Hugely enthused sax-player Dave Koz and his band were warming up the crowd with over-caffeinated glee – tight as hell and apparently wild about Barry. After playing their own brassy tributes to the ’70s – tunes like “That’s the Way (Uh-huh, Uh-huh) I Like it” -- they urged us to give the star a proper welcome.
Finally, with huge fanfare, and an enormous backup band including one male and two female dancers, Manilow strode onto the stage. The maestro of the middle-of-the-road was surprisingly tall, in a wine-coloured dinner jacket and the same kind of giant, hay-coloured wig Jane Fonda tosses around irritably in the Netflix series Grace & Frankie.

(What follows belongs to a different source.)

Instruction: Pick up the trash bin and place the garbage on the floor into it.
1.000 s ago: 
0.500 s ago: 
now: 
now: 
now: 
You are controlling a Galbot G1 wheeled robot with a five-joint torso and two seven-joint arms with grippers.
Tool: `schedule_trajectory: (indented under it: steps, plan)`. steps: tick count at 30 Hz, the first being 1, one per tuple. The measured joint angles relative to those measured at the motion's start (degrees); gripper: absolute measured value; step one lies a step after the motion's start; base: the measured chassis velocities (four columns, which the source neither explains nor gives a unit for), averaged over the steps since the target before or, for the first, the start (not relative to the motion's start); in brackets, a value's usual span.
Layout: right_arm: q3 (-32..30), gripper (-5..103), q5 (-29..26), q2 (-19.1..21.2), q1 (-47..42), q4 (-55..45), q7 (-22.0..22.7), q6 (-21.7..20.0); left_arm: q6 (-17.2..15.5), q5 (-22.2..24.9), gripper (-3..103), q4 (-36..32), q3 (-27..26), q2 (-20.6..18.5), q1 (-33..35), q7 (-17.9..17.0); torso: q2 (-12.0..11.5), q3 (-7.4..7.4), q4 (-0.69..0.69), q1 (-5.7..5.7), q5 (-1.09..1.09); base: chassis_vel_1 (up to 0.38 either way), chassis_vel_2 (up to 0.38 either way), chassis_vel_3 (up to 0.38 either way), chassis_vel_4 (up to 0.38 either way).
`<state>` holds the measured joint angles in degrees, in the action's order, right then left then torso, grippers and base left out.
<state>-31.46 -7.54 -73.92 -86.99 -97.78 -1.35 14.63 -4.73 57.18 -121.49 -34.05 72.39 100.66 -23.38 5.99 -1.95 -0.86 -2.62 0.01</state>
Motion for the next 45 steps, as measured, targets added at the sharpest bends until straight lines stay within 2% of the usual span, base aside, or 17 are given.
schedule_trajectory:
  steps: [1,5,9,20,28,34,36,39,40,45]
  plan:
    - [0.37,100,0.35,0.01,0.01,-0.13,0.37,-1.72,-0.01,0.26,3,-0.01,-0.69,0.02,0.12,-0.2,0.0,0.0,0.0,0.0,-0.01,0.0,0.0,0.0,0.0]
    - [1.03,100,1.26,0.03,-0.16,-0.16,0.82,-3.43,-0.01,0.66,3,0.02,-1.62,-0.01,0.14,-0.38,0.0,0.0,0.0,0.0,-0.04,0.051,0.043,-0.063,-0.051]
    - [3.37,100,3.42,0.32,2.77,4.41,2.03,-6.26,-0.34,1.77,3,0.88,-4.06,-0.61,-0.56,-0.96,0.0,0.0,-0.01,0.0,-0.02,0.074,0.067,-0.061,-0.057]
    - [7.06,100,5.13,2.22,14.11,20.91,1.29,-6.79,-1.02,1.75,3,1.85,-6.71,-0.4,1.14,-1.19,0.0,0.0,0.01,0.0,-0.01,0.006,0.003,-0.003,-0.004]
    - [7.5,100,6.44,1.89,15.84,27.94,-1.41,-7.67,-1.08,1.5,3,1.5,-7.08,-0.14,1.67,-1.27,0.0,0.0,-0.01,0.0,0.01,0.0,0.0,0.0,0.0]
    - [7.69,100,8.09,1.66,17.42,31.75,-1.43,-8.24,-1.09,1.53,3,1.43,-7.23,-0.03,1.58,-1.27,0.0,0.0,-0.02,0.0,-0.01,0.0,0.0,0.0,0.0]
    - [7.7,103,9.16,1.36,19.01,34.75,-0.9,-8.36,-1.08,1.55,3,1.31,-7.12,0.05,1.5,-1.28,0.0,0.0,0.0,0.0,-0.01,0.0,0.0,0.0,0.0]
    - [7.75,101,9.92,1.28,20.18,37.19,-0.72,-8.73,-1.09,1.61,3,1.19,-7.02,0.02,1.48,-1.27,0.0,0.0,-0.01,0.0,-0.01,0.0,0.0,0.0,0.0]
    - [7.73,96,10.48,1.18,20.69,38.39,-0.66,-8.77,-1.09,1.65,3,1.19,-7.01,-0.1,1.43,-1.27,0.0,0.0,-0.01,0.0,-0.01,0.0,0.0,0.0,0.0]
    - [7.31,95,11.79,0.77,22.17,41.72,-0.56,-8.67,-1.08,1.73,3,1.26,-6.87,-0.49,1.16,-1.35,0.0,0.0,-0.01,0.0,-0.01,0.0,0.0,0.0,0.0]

All my life, I’ve dismissed Manilow as a crass, Vegas-y, utterly commercial musician, his gremlin face now ludicrously pinched as tight as the skin on a banjo. According to Wikipedia, however, in 1978, the Brooklyn-born Barry Alan Pincus had five albums on the best-seller list at the same time, putting his success in the ranks of The Beatles, Frank Sinatra and Michael Jackson. Manilow has sold more than 80 million records; he’s one of the bestselling recording artists of all time, and Radio & Records once named him the No. 1 adult contemporary artist. Even my kids and their friends, born in the 1990s, know who Barry Manilow is, though when we offered to trade our tickets with theirs for Tame Impala, we had no takers.
The crowd waving its glow-sticks at Manilow was not so blasé. He is also the inventor and singer of the jingle “I am stuck on Band-Aid brand, cuz Band-Aid’s stuck on me,” but saw fit not to sing that tune beside such hits as Mandy, Can’t Smile Without You, Even Now, Tryin’ to Get the Feeling and Looks Like We Made It. He did, however, do a duet with himself shown as a skinny young man playing piano and singing on Clive Davis’ TV show, and another duet – Zing! Went the Strings of My Heart -- with a video of Judy Garland. His latest album features him doing such virtual duets with an assortment of long-gone stars, including Louis Armstrong, Marilyn Monroe and Mama Cass.
Now 71, Manilow performed for a solid 90 minutes, successfully joking with the audience, calling one woman up on stage for a stilted dance, and leaving with the kind of massive, polished finale where streamers shooting from the ceiling didn’t seem a bit like overkill.
I admit it: I went to see Barry Manilow. And guess what? Je ne regrette rien.